All of the listing should be transcribed exactly.
DATASET EXTRACT: Begin
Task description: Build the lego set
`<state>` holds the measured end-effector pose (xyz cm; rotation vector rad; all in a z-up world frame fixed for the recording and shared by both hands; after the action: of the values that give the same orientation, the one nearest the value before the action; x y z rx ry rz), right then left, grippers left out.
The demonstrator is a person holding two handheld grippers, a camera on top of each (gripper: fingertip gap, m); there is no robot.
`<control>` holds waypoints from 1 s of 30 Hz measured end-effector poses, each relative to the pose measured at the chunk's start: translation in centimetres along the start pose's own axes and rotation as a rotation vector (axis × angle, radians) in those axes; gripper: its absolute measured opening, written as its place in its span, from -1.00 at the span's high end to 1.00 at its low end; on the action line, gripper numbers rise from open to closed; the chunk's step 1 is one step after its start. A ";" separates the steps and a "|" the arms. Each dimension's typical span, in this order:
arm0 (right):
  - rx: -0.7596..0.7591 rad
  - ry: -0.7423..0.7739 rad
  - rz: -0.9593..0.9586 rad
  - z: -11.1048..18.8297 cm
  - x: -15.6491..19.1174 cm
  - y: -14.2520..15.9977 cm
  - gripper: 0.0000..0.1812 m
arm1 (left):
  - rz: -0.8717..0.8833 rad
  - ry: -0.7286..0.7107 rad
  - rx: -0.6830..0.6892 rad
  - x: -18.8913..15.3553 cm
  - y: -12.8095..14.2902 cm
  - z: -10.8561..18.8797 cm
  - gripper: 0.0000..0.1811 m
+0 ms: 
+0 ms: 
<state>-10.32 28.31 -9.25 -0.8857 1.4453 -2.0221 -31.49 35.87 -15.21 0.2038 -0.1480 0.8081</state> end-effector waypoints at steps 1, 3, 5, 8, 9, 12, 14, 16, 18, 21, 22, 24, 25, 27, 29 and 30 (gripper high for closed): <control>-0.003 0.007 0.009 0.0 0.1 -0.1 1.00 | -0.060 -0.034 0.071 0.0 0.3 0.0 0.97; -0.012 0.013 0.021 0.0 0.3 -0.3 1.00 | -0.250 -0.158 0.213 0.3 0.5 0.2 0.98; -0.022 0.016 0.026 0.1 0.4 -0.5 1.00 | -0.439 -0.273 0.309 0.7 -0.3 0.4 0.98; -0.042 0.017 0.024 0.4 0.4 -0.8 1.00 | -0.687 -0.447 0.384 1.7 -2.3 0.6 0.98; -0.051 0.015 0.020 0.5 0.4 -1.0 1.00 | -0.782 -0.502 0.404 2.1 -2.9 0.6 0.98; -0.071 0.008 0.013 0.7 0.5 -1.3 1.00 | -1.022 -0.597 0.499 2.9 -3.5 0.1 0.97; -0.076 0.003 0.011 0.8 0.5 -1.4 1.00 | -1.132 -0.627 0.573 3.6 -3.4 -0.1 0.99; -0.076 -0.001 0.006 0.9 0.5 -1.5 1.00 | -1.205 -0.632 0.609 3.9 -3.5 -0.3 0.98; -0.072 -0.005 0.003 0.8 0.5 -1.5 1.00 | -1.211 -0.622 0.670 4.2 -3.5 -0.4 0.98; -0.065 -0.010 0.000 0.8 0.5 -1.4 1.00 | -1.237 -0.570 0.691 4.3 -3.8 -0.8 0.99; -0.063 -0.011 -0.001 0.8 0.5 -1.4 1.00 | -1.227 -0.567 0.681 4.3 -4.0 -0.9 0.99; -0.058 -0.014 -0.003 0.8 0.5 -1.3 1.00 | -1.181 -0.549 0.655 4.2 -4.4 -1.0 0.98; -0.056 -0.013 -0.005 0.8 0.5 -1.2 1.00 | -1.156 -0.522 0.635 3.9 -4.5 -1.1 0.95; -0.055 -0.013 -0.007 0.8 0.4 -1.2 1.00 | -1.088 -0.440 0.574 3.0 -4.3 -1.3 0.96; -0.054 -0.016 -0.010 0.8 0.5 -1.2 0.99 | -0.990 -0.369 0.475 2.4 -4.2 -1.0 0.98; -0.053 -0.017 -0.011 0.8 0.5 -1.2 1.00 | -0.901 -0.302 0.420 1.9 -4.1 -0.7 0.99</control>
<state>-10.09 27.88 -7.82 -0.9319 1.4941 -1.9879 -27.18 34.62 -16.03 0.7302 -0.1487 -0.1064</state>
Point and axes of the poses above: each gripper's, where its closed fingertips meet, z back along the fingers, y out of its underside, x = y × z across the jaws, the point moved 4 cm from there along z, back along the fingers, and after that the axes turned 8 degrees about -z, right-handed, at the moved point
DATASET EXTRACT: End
RESPONSE TO THIS EXERCISE
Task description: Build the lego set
`<state>` holds the measured end-effector pose (xyz cm; rotation vector rad; all in a z-up world frame fixed for the recording and shared by both hands; after the action: of the values that give the same orientation, the one nearest the value before the action; x y z rx ry rz), right then left, grippers left out.
The demonstrator is a person holding two handheld grippers, a camera on top of each (gripper: fingertip gap, m); there is no robot.
`<control>` holds waypoints from 1 s of 30 Hz measured end-effector poses, each relative to the pose measured at the chunk's start: translation in centimetres along the start pose's own axes and rotation as a rotation vector (axis × angle, radians) in those axes; gripper: its absolute measured opening, written as its place in its span, from -1.00 at the span's high end to 1.00 at its low end; on the action line, gripper numbers rise from open to closed; the chunk's step 1 is one step after its start. A ";" separates the steps and a "|" the arms. Each dimension's typical span, in this order:
arm0 (right):
  - rx: -0.7596..0.7591 rad
  - ry: -0.7423..0.7739 rad
  - rz: -0.9593..0.9586 rad
  - z: -11.1048..18.8297 cm
  - x: -15.6491..19.1174 cm
  - y: -14.2520..15.9977 cm
  - gripper: 0.0000..0.1812 m
arm1 (left):
  - rz: -0.8717..0.8833 rad
  - ry: -0.7286..0.7107 rad
  - rx: -0.6830..0.6892 rad
  - x: -18.8913..15.3553 cm
  - y: -12.8095..14.2902 cm
  - z: -10.8561..18.8797 cm
  - gripper: 0.0000..0.1811 m
+0 ms: 
+0 ms: 
<state>-10.32 28.31 -9.25 -0.8857 1.4453 -2.0221 -31.49 35.87 -15.21 0.2038 -0.1480 0.8081</state> end-effector waypoints at steps 1, 3, 5, 8, 9, 12, 14, 16, 18, 21, 22, 24, 25, 27, 29 and 30 (gripper high for closed): <control>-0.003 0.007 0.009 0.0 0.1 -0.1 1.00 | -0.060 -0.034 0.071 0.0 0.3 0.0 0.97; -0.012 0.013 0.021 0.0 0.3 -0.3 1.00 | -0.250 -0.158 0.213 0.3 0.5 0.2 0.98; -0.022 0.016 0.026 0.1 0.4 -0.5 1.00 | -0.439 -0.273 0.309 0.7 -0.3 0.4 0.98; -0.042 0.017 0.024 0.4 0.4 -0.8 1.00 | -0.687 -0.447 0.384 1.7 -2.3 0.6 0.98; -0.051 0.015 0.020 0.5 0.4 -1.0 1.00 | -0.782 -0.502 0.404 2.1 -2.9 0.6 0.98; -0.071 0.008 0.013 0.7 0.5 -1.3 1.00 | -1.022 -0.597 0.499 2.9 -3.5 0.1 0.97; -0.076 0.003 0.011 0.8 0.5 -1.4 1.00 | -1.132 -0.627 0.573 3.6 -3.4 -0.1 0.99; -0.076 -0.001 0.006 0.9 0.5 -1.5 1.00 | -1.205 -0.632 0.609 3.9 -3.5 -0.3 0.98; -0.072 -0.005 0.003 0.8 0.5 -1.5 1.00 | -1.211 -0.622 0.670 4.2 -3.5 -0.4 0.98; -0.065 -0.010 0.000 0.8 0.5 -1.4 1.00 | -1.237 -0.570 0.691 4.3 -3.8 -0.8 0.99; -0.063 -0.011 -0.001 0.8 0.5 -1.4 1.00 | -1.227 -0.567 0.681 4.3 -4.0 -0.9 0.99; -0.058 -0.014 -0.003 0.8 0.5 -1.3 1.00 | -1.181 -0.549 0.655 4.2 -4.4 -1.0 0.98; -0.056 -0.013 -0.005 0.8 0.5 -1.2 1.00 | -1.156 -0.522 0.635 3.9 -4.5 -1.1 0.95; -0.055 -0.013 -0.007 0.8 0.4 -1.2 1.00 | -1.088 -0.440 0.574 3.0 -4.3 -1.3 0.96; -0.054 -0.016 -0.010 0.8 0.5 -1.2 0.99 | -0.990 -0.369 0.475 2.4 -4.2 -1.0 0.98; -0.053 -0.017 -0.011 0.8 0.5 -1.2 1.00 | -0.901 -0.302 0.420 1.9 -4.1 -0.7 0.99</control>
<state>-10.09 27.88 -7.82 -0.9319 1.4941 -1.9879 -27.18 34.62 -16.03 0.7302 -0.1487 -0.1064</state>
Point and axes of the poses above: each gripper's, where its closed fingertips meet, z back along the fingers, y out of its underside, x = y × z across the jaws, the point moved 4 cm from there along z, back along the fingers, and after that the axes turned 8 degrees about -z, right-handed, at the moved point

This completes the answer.